▶ _ASSIGNMENT_
Below is a listing; repeat exactly the lines from the one containing "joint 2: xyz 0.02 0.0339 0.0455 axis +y" to the one containing "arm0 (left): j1", both included.

▶ _RECORDS TO PROCESS_

====

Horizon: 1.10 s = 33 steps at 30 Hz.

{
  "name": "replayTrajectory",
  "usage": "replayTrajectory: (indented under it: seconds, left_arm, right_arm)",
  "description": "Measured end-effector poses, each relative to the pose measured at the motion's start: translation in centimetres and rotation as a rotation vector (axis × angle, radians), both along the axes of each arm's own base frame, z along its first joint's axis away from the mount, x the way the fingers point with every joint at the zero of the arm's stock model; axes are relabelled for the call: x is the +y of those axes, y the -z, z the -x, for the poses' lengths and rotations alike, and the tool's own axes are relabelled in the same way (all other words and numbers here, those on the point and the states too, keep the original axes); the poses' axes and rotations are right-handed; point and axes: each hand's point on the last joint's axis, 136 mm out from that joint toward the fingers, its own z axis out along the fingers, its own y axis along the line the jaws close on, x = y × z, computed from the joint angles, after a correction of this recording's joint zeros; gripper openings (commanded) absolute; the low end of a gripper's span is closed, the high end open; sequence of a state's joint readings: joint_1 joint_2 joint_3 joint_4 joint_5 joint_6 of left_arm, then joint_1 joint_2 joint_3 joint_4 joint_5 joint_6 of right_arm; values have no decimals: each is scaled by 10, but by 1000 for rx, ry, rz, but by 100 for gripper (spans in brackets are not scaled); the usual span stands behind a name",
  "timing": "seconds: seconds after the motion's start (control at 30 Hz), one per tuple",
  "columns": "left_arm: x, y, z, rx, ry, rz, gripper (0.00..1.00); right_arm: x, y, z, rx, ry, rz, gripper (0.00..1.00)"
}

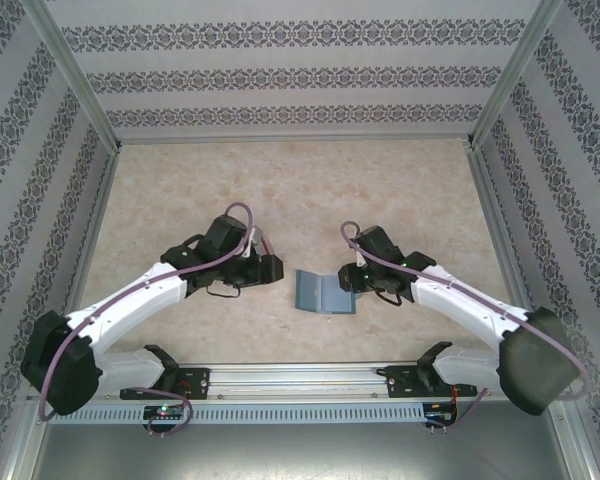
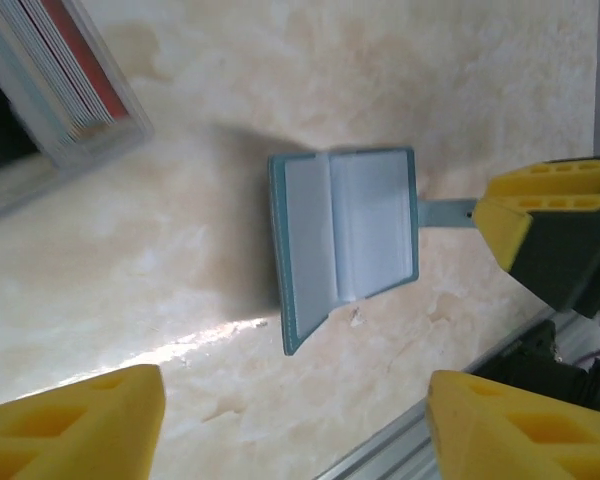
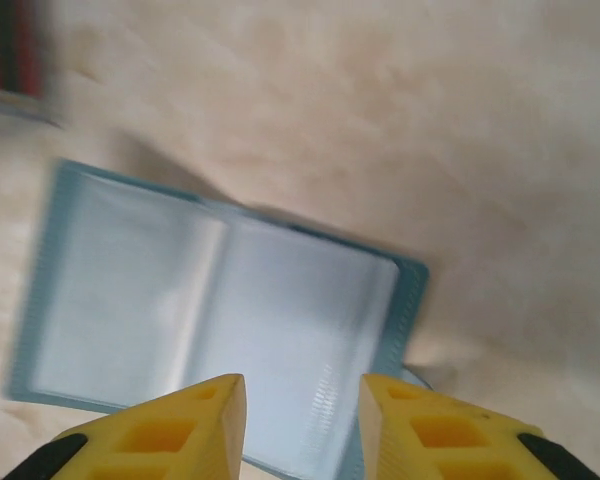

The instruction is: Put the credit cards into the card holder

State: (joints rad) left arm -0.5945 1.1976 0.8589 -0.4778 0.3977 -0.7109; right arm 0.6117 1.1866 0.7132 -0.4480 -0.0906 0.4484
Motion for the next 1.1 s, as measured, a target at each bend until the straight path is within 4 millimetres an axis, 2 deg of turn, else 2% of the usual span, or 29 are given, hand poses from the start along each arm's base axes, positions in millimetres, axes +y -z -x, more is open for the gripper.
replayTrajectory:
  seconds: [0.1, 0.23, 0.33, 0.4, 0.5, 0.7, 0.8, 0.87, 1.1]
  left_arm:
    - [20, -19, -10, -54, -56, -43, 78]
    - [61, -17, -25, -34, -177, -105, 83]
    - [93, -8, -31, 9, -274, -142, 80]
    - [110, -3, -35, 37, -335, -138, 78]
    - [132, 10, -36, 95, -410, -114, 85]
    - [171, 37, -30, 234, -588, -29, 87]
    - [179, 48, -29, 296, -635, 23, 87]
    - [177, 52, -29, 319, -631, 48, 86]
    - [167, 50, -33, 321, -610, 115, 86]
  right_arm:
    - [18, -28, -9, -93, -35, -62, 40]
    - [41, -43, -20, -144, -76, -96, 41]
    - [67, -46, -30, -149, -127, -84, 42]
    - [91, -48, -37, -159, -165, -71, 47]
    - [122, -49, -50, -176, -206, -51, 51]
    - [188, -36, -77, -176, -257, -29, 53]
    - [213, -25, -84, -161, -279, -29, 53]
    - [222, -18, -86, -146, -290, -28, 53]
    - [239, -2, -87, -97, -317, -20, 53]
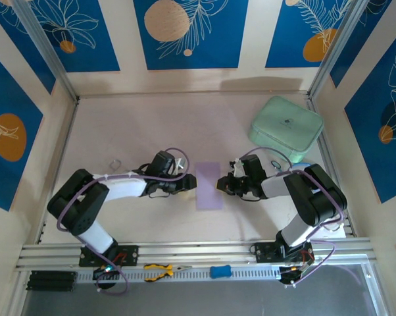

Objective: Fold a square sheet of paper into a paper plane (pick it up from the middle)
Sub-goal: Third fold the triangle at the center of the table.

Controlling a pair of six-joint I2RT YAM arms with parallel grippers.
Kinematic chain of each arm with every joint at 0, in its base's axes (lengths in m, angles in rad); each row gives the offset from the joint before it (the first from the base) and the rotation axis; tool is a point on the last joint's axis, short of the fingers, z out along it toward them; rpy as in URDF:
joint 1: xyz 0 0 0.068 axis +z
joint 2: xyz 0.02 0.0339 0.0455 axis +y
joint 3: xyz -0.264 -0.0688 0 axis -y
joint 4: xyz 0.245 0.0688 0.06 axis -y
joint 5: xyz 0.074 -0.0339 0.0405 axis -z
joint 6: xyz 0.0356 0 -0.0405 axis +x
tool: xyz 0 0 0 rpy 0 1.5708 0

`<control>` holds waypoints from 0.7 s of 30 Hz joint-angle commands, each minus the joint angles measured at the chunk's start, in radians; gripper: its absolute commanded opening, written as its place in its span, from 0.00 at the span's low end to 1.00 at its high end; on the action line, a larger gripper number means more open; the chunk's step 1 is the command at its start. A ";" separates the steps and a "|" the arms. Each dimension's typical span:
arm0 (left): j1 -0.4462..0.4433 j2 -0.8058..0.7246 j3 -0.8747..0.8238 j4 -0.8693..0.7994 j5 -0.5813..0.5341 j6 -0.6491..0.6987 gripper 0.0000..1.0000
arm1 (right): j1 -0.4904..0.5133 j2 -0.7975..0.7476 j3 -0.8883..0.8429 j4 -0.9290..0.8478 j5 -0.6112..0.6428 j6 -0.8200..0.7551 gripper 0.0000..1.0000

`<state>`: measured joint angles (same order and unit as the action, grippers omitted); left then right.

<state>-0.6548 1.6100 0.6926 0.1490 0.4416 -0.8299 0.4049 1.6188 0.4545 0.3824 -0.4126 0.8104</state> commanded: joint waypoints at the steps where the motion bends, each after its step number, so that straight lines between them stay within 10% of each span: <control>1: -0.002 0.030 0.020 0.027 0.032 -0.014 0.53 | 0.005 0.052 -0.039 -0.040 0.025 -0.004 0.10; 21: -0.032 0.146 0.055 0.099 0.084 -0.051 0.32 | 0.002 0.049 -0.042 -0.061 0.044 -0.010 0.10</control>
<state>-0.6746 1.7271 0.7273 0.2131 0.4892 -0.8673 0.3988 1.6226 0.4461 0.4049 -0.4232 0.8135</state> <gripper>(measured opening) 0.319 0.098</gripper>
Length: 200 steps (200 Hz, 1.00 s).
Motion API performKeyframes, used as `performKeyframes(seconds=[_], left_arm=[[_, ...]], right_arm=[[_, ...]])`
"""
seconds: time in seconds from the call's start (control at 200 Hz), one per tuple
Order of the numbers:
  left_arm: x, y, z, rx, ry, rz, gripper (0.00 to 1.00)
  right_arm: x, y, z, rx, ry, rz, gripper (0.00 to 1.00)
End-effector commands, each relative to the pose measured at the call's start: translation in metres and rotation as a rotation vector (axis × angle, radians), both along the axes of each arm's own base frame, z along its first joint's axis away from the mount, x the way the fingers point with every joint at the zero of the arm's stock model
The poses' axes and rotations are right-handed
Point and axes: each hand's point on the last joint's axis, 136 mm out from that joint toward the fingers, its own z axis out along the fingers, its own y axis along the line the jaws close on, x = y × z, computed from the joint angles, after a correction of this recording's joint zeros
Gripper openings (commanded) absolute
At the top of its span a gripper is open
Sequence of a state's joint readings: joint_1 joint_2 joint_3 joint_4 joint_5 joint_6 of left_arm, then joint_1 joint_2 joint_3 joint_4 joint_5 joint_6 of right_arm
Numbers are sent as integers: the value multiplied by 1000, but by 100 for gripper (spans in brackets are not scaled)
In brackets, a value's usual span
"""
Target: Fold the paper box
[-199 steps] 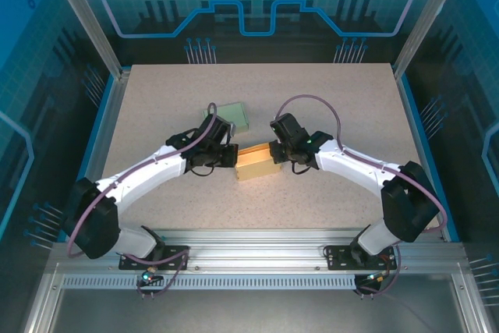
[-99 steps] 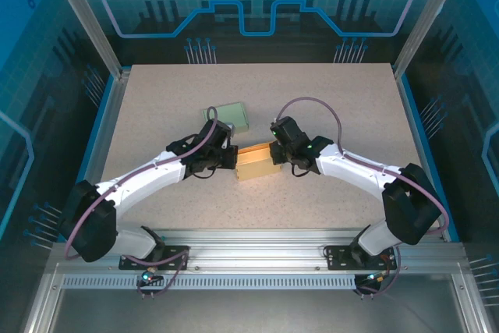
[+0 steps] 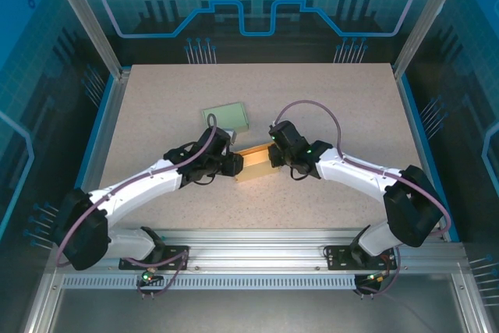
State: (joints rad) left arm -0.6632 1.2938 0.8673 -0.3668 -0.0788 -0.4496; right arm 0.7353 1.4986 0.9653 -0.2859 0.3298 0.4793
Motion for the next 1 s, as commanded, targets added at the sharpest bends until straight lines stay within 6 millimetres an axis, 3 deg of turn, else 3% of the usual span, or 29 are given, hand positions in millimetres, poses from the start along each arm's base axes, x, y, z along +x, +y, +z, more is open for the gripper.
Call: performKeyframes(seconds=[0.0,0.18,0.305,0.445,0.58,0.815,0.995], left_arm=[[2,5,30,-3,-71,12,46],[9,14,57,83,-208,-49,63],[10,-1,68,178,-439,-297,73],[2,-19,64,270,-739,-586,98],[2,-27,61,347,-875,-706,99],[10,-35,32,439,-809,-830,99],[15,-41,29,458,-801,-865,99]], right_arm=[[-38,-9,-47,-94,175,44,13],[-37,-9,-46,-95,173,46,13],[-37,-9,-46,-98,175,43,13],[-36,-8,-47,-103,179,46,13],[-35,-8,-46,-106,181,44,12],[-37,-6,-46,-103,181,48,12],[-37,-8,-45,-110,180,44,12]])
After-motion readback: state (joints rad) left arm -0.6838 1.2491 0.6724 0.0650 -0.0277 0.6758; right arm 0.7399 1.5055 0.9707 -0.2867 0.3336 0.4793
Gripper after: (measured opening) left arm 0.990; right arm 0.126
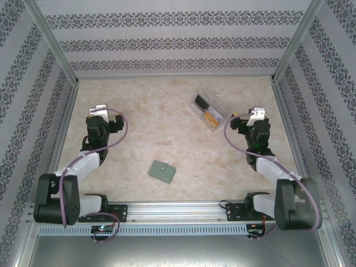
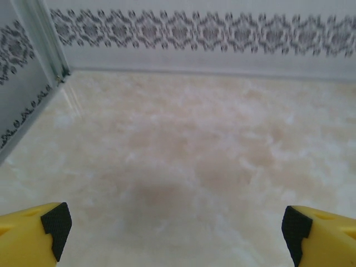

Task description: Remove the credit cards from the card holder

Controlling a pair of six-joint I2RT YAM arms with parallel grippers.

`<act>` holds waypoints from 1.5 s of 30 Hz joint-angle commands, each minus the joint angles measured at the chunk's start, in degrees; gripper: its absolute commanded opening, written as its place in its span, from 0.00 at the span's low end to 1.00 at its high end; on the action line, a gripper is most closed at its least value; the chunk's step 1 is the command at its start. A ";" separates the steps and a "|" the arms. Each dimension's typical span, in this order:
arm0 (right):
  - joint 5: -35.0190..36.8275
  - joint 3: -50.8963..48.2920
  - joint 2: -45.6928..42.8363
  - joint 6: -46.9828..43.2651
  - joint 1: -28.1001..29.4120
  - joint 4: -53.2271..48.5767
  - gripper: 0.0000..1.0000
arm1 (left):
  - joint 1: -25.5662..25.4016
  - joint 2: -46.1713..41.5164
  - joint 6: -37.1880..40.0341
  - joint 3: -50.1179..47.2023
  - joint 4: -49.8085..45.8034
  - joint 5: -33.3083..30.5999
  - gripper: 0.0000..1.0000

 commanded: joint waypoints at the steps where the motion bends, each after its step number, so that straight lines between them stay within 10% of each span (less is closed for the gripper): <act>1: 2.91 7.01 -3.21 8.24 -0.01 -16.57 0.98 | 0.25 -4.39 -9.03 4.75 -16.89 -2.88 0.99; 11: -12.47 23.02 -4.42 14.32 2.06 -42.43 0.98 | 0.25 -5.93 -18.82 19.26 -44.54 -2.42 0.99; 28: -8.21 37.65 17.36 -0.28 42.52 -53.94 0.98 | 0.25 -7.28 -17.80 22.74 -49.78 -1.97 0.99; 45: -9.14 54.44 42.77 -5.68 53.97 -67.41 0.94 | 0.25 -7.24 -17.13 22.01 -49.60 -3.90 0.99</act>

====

▶ _TASK RESULT_
joint 2: xyz 0.02 0.0339 0.0455 axis +y
joint 3: xyz -0.264 -0.0688 0 axis -y
joint 4: xyz 0.245 0.0688 0.06 axis -y
joint 5: xyz 0.074 -0.0339 0.0405 axis -z
joint 6: xyz 0.0356 0 -0.0405 axis +x
tool: xyz 0 0 0 rpy 0 1.5708 0

`<control>` holds waypoints from 0.7 s of 30 Hz joint-angle commands, each minus the joint angles measured at the chunk's start, in radians; gripper: its absolute commanded opening, written as its place in its span, from 0.00 at the span's low end to 1.00 at its high end; on the action line, a larger gripper number means more open; the chunk's step 1 is the command at its start. A ";" separates the steps and a "|" the arms. Each dimension's typical span:
arm0 (left): j1 -0.4462..0.4433 j2 -0.8058..0.7246 j3 -0.8747..0.8238 j4 -0.8693..0.7994 j5 -0.5813..0.5341 j6 -0.6491..0.6987 gripper 0.0000..1.0000

No part of the answer remains open.